The ideal way to perform these stages is to read in a stack of (co-add) sky tile cutouts from the calibrated images; perform the co-add/template generation; write out the co-adds/templates for use by image differencing and others; perform deep detection on the detection co-add still in memory from the generation step (combined with its neighbors to form a detection sky tile); and then extract one postage stamp stack at a time from the calibrated image stack still in memory, performing multifit measurement on that. Unfortunately, it may be impossible to keep the calibrated image stack, the postage stamp stack, and multifit measurement's internal data structures in memory at the same time.

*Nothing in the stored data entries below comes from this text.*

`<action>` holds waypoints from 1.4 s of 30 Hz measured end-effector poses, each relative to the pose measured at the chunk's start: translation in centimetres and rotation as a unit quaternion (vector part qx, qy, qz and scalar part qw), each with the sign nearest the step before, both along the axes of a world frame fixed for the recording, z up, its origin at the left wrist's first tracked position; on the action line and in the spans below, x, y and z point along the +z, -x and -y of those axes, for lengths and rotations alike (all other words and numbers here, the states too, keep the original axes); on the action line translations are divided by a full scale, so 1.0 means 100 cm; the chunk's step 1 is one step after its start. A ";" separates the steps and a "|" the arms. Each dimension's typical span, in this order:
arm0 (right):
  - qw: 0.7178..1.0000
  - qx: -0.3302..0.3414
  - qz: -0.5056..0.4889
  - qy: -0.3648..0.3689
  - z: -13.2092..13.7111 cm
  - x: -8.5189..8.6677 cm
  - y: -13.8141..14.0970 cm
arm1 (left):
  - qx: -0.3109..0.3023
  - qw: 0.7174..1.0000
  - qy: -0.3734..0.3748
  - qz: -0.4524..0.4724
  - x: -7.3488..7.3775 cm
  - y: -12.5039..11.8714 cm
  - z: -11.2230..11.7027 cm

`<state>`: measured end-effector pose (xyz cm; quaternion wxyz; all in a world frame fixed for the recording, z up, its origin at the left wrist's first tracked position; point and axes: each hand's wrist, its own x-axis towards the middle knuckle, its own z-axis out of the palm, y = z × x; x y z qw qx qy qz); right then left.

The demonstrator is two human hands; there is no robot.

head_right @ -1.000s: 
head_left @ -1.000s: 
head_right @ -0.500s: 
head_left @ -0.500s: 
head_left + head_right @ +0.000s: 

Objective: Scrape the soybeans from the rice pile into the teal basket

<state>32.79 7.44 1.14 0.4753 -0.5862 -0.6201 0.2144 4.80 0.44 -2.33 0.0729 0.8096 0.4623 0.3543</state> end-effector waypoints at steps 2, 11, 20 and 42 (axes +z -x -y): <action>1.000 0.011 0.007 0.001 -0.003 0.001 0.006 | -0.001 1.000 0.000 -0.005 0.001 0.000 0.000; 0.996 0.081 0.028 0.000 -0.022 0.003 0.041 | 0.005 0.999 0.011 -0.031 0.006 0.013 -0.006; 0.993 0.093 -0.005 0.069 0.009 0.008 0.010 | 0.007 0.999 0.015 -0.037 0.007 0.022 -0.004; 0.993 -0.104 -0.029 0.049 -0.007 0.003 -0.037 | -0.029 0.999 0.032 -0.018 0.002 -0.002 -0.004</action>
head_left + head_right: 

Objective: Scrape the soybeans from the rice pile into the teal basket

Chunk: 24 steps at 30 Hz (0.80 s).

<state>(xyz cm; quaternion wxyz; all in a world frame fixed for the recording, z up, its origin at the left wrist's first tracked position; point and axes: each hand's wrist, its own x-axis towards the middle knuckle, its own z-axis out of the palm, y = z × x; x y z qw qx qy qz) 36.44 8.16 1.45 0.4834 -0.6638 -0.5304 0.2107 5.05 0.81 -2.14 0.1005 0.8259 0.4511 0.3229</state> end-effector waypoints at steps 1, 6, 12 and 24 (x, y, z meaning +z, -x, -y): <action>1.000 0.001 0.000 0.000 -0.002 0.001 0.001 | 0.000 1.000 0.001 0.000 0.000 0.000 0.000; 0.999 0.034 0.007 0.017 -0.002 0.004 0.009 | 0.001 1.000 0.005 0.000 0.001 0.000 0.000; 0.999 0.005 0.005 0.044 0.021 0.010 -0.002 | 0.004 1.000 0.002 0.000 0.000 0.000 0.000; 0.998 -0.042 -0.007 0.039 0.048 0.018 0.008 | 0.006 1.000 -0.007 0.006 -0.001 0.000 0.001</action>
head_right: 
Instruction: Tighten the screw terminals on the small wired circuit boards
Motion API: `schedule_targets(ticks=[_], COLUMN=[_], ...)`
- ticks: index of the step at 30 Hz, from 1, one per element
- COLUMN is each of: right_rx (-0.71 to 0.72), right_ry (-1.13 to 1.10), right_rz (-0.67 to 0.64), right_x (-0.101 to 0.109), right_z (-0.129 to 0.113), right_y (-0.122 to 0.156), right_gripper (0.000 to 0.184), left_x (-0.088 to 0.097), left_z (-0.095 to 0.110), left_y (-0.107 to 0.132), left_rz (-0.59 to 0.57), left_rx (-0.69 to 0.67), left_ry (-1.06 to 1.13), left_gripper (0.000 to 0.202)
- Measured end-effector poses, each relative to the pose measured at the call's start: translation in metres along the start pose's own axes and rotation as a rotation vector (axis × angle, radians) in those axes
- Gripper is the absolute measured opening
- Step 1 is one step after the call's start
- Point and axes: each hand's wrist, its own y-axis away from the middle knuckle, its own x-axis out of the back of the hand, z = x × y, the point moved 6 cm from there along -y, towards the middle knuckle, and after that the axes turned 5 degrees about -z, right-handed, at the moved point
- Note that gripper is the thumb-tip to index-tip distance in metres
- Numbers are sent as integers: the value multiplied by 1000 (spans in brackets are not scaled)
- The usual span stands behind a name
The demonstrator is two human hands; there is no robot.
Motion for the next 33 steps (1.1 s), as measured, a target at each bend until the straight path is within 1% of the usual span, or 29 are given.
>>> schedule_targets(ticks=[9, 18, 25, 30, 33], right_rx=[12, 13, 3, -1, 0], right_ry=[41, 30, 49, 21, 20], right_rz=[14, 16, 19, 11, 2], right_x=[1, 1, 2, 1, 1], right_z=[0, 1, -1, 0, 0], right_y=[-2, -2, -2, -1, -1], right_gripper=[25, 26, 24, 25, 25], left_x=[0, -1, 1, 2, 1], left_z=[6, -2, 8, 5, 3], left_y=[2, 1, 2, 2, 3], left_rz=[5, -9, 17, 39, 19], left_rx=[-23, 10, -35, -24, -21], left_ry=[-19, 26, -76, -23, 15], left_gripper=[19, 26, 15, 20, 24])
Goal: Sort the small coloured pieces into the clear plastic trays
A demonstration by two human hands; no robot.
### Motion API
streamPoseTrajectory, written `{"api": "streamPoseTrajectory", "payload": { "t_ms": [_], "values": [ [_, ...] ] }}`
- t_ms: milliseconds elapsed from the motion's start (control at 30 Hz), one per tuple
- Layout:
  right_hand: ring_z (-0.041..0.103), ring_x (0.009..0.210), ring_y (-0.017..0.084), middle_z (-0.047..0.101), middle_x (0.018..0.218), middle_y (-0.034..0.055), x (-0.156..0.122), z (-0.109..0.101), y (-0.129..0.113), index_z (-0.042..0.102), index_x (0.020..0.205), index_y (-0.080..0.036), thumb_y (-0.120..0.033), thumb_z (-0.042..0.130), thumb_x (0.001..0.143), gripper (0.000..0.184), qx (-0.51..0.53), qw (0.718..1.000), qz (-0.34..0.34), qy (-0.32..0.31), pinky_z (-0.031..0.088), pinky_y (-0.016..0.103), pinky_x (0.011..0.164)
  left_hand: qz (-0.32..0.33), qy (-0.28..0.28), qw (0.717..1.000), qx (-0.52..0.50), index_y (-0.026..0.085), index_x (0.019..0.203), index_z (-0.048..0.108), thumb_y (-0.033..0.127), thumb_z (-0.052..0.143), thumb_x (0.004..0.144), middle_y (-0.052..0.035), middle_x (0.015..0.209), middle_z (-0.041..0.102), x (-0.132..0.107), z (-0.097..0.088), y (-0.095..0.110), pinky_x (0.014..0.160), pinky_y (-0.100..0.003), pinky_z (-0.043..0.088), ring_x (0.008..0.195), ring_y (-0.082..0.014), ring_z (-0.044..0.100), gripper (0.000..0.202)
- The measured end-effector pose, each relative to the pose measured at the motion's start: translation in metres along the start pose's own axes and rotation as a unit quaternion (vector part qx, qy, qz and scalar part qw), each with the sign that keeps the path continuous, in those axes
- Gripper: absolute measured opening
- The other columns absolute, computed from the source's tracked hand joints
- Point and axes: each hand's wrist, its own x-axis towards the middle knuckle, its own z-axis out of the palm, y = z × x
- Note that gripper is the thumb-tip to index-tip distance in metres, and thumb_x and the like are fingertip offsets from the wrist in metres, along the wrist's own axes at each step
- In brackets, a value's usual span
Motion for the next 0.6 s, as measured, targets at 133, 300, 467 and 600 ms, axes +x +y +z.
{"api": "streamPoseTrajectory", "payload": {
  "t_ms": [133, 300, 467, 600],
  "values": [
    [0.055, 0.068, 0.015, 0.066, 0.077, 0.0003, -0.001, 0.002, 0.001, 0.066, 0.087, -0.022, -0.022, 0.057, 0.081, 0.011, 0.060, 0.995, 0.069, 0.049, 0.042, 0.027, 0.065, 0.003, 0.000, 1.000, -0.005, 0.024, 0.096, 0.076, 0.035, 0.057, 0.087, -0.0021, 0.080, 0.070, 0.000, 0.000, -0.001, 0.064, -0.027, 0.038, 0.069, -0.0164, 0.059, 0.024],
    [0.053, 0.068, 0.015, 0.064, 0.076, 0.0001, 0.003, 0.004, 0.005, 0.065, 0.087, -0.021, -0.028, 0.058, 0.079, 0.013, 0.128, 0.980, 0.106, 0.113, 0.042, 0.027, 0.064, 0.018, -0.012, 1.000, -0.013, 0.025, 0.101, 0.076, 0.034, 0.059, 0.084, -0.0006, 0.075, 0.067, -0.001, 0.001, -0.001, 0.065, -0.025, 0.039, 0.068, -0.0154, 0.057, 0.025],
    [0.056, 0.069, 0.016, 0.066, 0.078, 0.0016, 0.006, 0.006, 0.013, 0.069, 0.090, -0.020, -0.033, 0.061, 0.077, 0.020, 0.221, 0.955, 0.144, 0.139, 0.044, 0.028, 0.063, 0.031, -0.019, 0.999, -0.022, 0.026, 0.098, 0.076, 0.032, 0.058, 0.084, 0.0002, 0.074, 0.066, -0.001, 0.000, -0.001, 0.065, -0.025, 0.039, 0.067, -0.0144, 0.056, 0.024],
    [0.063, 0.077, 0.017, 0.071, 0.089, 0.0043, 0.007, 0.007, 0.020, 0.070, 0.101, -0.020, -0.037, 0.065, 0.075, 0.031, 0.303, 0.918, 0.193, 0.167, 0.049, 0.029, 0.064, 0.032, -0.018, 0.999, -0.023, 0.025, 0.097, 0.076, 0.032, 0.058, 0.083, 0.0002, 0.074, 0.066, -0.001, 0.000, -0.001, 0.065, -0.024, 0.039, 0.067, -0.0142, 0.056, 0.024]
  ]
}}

Sky Tile Overlap and Duplicate Removal

In order to be useful for deep detection, detection sky tiles will have to overlap at some level. Specifically, we need this overlap to be large enough that every object is completely contained by at least one tile (except super-large nearby galaxies, but we need to define what that cutoff is). Because this border region is fixed by the size of objects, it's a smaller fraction of a sky tile if we increase the sky tile; this can be seen as the main motivation to making sky tiles large, at least for detection.

Detection of objects in the core region of a sky tile is by definition not problematic. The difficulty is identifying which objects are in the core and which are in the border. There is further difficulty if detection sky tiles overlap in their core regions. In these cases, it may be necessary to conservatively detect objects in areas of possible overlap and then remove the duplicates from the resulting catalog before further processing. Although the sky pixelization assures a consistent view of a given object from node to node, the surrounding context may vary depending on the sky tile geometry around the object. Hence, the characteristics of the detection may also vary. Accordingly, duplicate removal may be non-trivial, requiring a spatial association step, possibly with additional heuristics. Such a step may be required anyway, however, to match the detection catalog against the difference imaging catalog.

Proposed Methodology

Because of the memory and synchronization limitations mentioned in the previous two sections, it appears that the best method for generating the postage stamp stacks will be to retrieve each stamp from the corresponding segment exposure(s) on disk. If the multifit measurement sky tile is the same size as the co-add sky tile, this disk could be local to the node. If not, images will have to be taken from the shared cache.

Required Development

  • Determine if local disk can be used to increase performance for postage stamp generation.
  • If so, write exposure stacks to local disk.
  • Extract a postage stamp stack from an exposure stack.